23. Packers: Brandon Graham, defensive end, Michigan.
G.M. Ted Thompson would ideally grab a left tackle of the future, but Bruce Campbell is a reach and no other lineman is worth this high of a pick. So he’ll settle for a clone of LaMarr Woodley.
24. Eagles: Patrick Robinson, cornerback, Florida State.
The Birds were unhappy with
annually disgruntled cornerback Sheldon Brown oft-used nickel back Joselio Hanson’s play last year. Robinson is arguably the purest man-to-man corner in the draft.
25. Ravens: Carlos Dunlap, defensive end, Florida.
Oklahoma tight end Jermaine Gresham should also be on G.M. Ozzie Newsome’s radar, but Dunlap’s freakish ability is hard to ignore. The Ravens are needy at defensive end with Dwan Edwards gone to Buffalo.
26. Cardinals: Jerry Hughes, defensive end, TCU.
33-year-old Joey Porter is a short-term fix, and bookend outside linebacker Clark Haggans is also 33. Hughes would play with his hand up in Arizona’s 3-4 defense and push to start right away.

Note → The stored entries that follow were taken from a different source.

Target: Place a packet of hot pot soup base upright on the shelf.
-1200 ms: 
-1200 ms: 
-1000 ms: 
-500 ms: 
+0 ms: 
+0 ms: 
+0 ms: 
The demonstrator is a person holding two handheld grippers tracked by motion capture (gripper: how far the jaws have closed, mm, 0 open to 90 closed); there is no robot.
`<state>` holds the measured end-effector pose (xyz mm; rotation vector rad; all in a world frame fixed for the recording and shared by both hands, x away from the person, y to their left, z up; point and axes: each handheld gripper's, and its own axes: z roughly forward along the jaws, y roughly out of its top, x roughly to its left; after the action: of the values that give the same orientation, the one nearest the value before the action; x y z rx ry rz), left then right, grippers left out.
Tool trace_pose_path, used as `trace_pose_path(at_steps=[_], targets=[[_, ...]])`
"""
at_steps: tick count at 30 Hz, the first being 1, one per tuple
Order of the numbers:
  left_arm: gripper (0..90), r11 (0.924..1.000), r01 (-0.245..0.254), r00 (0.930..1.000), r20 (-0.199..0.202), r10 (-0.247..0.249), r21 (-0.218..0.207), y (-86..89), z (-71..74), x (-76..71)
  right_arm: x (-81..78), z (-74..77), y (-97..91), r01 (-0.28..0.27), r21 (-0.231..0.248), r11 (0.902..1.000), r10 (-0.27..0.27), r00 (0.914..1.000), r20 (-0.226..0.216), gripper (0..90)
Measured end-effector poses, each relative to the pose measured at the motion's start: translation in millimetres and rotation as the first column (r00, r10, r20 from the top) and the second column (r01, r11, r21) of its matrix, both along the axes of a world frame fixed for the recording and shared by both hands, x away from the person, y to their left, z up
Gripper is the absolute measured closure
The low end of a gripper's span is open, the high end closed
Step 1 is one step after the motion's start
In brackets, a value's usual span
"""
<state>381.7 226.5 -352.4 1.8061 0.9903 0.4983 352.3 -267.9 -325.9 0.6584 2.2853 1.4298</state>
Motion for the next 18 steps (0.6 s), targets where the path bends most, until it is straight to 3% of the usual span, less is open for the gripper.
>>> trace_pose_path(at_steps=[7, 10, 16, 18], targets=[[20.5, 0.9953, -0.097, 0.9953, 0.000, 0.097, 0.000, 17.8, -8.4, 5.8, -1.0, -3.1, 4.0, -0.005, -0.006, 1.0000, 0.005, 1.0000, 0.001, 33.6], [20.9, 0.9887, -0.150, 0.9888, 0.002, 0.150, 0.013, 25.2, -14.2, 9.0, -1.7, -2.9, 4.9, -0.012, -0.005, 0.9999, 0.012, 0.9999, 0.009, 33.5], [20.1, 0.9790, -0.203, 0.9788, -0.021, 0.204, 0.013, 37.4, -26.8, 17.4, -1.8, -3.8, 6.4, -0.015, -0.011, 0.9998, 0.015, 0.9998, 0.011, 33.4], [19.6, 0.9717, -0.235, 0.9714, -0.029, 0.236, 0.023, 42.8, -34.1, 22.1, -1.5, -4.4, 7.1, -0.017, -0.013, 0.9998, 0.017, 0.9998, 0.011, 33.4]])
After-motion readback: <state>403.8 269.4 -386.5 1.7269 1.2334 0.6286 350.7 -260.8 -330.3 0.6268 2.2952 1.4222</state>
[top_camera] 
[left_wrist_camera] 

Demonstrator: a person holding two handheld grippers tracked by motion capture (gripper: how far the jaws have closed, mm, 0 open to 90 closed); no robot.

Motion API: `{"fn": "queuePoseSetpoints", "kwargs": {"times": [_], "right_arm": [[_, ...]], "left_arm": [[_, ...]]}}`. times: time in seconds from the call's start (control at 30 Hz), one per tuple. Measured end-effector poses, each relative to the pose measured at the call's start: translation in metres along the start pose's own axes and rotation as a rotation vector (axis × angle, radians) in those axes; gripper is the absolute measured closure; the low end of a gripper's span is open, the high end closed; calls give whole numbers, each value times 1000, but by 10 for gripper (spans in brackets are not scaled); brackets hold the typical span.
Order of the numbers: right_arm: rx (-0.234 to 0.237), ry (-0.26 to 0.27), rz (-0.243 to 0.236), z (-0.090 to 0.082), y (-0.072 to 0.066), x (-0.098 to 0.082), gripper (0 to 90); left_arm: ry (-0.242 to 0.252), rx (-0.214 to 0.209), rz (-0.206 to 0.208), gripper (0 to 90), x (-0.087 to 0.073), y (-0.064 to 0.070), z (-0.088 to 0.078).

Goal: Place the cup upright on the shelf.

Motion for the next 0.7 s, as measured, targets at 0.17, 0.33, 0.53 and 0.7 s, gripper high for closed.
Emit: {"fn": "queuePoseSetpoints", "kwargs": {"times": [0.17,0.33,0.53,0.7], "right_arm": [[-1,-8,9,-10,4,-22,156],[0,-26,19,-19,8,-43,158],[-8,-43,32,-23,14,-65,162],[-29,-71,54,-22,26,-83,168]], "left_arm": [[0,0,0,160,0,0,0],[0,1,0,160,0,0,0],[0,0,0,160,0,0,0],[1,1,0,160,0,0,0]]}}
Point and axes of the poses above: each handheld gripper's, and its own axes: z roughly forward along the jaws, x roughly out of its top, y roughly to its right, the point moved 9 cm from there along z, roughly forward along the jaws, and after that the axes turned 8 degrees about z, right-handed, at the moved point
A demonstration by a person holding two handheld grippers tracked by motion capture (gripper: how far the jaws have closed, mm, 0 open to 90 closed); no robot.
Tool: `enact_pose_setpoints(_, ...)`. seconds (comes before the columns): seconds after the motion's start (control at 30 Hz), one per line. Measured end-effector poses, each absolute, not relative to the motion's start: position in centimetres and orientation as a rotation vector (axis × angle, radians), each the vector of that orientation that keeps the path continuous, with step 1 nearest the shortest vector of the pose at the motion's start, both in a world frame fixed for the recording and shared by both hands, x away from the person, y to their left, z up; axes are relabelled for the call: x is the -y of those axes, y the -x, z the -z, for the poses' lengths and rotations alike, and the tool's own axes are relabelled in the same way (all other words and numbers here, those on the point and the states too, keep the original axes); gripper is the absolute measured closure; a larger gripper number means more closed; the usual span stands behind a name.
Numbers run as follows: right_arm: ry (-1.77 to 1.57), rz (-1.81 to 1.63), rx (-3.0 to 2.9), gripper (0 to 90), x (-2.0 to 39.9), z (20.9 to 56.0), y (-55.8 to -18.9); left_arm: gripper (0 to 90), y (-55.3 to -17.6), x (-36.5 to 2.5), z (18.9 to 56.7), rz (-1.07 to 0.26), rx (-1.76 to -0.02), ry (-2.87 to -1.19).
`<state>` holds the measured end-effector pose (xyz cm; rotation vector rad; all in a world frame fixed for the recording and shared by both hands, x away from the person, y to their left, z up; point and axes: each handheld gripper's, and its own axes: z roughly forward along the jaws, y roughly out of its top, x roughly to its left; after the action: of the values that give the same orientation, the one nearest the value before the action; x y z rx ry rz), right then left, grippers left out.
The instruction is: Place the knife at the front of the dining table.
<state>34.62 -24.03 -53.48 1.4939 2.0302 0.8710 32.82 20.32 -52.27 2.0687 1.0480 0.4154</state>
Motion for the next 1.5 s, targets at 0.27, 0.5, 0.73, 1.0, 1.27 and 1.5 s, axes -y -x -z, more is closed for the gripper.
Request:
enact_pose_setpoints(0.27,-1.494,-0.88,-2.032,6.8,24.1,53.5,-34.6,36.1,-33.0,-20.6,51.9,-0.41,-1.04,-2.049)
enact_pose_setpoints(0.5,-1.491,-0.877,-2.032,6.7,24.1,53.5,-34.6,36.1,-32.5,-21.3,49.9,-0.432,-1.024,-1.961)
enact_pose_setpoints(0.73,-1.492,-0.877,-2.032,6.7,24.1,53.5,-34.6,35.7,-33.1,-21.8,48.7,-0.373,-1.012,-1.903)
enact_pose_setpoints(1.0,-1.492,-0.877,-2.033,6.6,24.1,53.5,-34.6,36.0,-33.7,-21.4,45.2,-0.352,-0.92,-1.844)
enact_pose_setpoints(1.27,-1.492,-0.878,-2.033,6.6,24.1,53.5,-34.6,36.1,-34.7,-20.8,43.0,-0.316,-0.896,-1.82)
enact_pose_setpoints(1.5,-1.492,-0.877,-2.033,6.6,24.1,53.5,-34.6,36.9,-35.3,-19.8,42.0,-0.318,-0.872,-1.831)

Drafting Bryant would be an overdue admission that the Cowboys’ 2008 acquisition of Roy Williams was a mistake. Bryant could team with Miles Austin to give owner Jerry Jones the most dynamic receiver corps in the league.
28. Chargers: C.J. Spiller, running back, Clemson.
This seems late for Spiller, but there are concerns about his ability to hold up at 5-foot-11 and 195 pounds. Still, he shouldn’t fall out of the first round and would be an immediate improvement for the league’s No. 31 rushing attack.
29. Jets: Golden Tate, wide receiver, Notre Dame.
New York could do better at slot receiver than Brad Smith, and Braylon Edwards is in a contract year. Tate, a character guy, could also offset the Jets’ alleged offseason flirtation with Brandon Marshall.
30. Vikings: Jimmy Clausen, quarterback, Notre Dame.
Brett Favre will probably return for 2010, but is in the last year of his contract and Tarvaris Jackson has rarely been effective. Clausen could be humbled on the bench for a year, and compete with Jackson or Sage Rosenfels in 2011.
31. Colts: Maurkice Pouncey, center, Florida.
Indianapolis’ guard play was awful last season, which president Bill Polian admitted by releasing Ryan Lilja. Pouncey could push for either starting guard position in 2010 and move to center when 35-year-old Jeff Saturday retires.
32. Saints: Everson Griffen, defensive end, USC.
With monster upside, Griffen probably deserves to be drafted higher, but is stuck in a draft filled to the brim with pass rushers. In New Orleans, he’d act as released left end Charles Grant’s immediate replacement.